Haïti & France. Ces adoptions sont "précipitées et éthiquement condamnables", selon Pierre Lévy-Soussan, pédopsychiatre

21 December 2010

Haïti & France. Ces adoptions sont "précipitées et éthiquement condamnables", selon Pierre Lévy-Soussan, pédopsychiatre

Pierre Levy-Soussan.jpgAlors que 300 enfants haïtiens en cours d’adoption sont attendus à Paris d’ici à vendredi, Pierre Lévy-Soussan, pédopsychiatre et psychanalyste, était l’invité de France Info ce matin.
Lui s’inquiète de l’accélération du processus d’adoption de ces enfants. "Attention à ne pas confondre temps de l’adoption et urgence humanitaire, prévient-il. Il faut du temps pour construire une famille".

L’opération menée depuis hier par le Quai d’Orsay est pour Pierre Lévy-Soussan, " précipité et condamnable au regard d’une certaine éthique de l’adoption".

Pour le pédopsychiatre, "toute accélération du processus juridique est préjudiciable aux enfants". Il estime à l’inverse des parents que Bernard Kouchner a eu raison de prendre le temps nécessaire à l’examen des dossiers.

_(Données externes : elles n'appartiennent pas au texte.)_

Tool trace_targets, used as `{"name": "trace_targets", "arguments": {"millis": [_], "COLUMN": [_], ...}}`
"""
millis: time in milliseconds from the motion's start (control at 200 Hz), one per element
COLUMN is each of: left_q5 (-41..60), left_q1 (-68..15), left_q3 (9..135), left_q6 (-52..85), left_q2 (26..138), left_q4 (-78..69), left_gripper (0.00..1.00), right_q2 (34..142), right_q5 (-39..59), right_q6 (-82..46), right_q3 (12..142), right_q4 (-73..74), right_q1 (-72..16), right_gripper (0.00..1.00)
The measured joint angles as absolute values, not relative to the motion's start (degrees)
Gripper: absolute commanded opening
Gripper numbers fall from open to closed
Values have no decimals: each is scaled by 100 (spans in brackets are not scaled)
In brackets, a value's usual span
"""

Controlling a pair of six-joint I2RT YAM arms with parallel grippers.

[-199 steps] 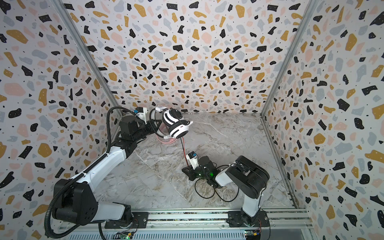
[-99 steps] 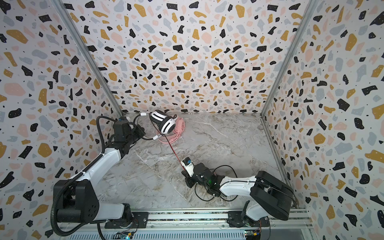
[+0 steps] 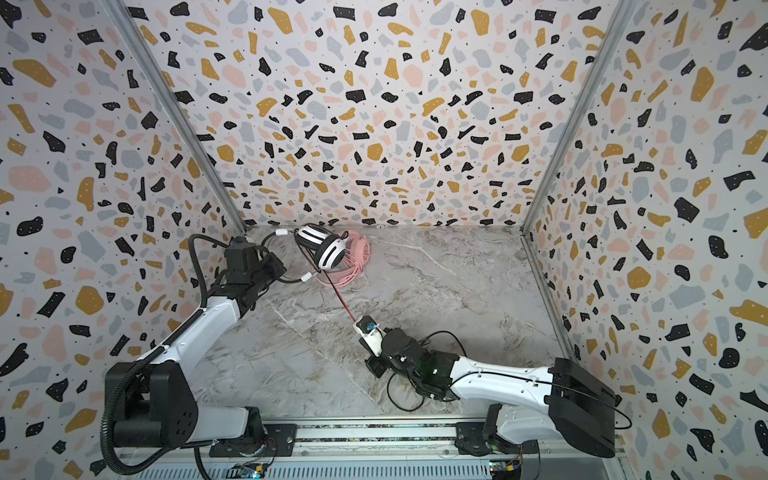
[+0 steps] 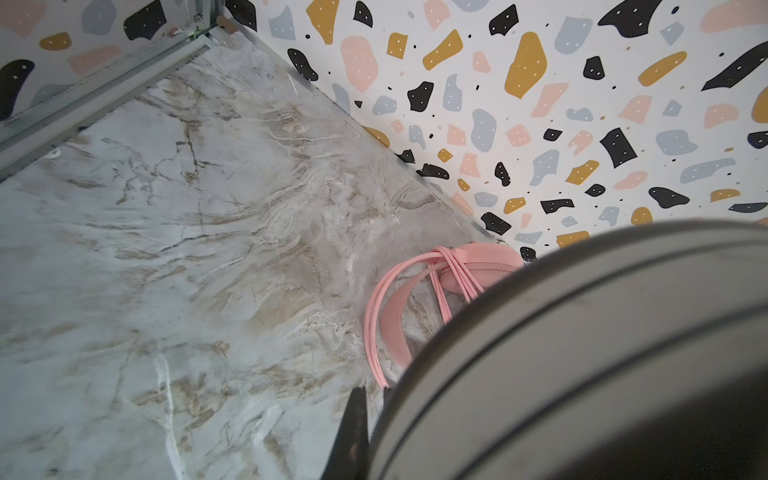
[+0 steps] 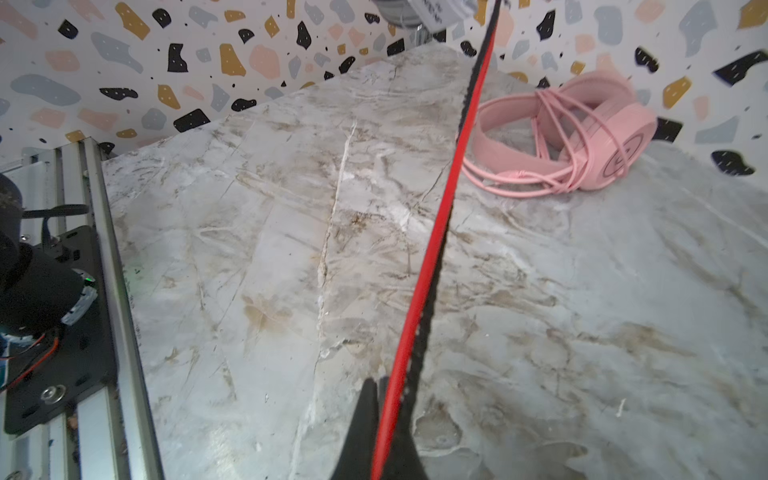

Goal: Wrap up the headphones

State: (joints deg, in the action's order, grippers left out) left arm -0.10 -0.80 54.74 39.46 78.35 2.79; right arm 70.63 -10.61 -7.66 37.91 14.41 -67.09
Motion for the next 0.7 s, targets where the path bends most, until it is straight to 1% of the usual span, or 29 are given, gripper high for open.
{"name": "trace_targets", "arguments": {"millis": [170,436,581,701], "left_q5": [-121,-414,-825,-1326], "left_q1": [-71,-204,-624,-1138], "left_q3": [5474,5509,5769,6198], "left_q6": [3944,3811,3479,3044], "left_q2": [7835,7835,7843,7961], "left_q4": [292,427,847,1190], "left_gripper": [0,0,0,0], "right_q2": [6829,6785,6906,7052], "right_q5": [-1332,-1313,-1278,-1240], "right_q6": [-342,222,548,773], "right_q3": [4226,4991,5662,6213], "right_q4": [1173,1039,799,563], "right_q1": [-6657,-6309,-6193,-5972], "right_gripper": [3,3,4,3]}}
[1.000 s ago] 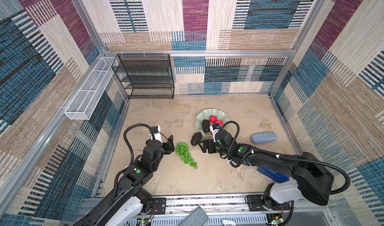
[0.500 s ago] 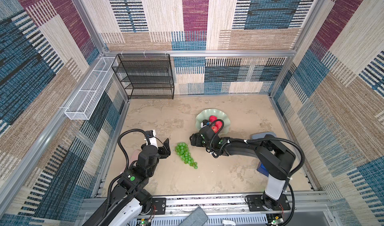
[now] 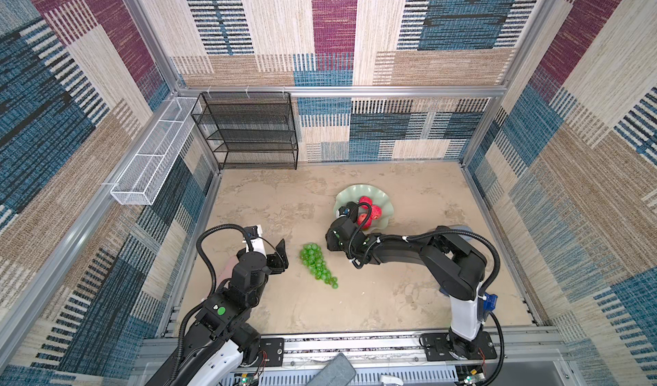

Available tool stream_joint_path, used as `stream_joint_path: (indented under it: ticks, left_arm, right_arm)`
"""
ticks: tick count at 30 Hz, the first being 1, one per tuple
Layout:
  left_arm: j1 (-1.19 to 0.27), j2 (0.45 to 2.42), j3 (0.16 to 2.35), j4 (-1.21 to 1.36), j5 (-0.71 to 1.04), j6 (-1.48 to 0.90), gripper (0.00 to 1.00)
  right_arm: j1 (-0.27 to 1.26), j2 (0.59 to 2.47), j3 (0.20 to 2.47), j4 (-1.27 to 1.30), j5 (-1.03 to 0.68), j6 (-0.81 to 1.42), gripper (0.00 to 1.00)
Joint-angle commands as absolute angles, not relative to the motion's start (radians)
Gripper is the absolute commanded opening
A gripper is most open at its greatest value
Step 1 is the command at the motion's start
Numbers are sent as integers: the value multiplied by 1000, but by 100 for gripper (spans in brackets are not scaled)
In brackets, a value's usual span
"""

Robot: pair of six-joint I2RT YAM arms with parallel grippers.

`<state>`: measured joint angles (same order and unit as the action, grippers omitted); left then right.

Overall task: Place and organize the fake fruits in the fruit bowl
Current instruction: 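Carry the avocado with the right gripper into the bowl and release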

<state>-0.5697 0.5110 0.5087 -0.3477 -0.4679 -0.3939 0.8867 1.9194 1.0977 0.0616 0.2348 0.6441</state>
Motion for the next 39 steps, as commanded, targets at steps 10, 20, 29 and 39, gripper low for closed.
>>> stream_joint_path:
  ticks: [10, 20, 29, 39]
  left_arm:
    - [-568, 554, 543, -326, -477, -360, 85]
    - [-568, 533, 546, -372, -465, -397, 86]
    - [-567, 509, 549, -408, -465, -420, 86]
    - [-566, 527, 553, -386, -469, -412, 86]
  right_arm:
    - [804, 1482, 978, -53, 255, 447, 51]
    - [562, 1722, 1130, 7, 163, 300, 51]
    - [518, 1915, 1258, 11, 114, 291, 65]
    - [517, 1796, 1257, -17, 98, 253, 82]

Il a mis en place "une logique adoptive et non une logique humanitaire", justifie-t-il, avant d’expliquer : "l’adoption n’est pas faite pour sauver des vies mais pour construire des familles".

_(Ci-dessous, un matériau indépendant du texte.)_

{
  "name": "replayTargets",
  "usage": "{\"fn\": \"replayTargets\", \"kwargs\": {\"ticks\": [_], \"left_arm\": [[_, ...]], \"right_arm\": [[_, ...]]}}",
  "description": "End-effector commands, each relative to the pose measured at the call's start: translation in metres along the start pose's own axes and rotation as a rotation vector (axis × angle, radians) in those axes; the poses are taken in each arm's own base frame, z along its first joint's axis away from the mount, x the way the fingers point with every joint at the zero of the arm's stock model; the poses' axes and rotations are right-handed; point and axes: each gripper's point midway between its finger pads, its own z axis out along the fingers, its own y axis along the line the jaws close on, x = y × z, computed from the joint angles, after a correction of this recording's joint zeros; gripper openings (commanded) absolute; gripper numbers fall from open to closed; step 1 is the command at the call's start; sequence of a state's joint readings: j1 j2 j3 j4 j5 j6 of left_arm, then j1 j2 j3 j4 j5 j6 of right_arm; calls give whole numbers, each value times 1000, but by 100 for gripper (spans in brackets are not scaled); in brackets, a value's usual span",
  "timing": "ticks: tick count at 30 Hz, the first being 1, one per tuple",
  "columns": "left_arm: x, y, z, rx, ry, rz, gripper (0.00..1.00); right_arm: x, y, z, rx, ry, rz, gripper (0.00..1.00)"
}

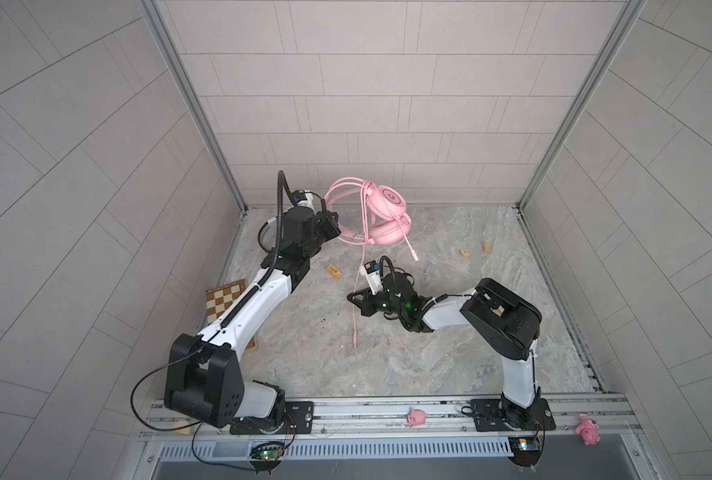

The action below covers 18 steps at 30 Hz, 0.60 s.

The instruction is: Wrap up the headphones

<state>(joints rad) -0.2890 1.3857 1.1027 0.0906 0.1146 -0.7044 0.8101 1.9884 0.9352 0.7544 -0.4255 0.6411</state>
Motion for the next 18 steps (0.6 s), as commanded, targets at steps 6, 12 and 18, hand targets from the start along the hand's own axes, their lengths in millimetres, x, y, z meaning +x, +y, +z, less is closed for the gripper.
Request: {"fn": "replayTargets", "kwargs": {"ticks": [6,12,18], "left_arm": [[-51,26,-34,-188,-218,-69,0],[-61,57,-44,-332,-295,-62,0],[-66,83,-50,-511,-309,40,0]], "right_arm": [[47,16,3,2,125,-16,3],[68,34,-14,27,175,-77,3],[69,77,-32,42,231,-211,3]]}}
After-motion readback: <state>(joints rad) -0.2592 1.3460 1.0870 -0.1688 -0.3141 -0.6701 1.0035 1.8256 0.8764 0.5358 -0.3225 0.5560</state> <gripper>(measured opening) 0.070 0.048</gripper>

Le spécialiste de l’adoption rappelle en outre que Haïti fait partie des pays qui n’ont pas signé la convention de la Haye et que ces enfants sont donc à haut risque de trafic d’enfants, ce qu’on appelle le blanchiment, c’est-à-dire rendre adoptable des enfants qui ne le sont pas en payant des familles.

Pierre Lévy-Soussan rappelle en outre que, dans le cas présent, il s’agit d’adoptions simples, c’est-à-dire d’adoption alors que les parents sont connus et que les enfants ont des liens avec eux. Dans ce cas précis, "accélérer la procédure met en péril la qualité de la séparation et l’équilibre psychique de l’enfant".

Enfin, le spécialiste, devant les images d’embrassades, prévient qu’il faut pour les parents " respecter le temps de l’enfant, ne pas se précipiter sur lui". Dans l’idéal, il eut fallu que les familles passent du temps avec l’enfant sur place, avant de le ramener. Au Brésil, les parents adoptifs sont tenus de passer trois mois, au Vietnam aussi. Ici, ils auront passé quelques heures.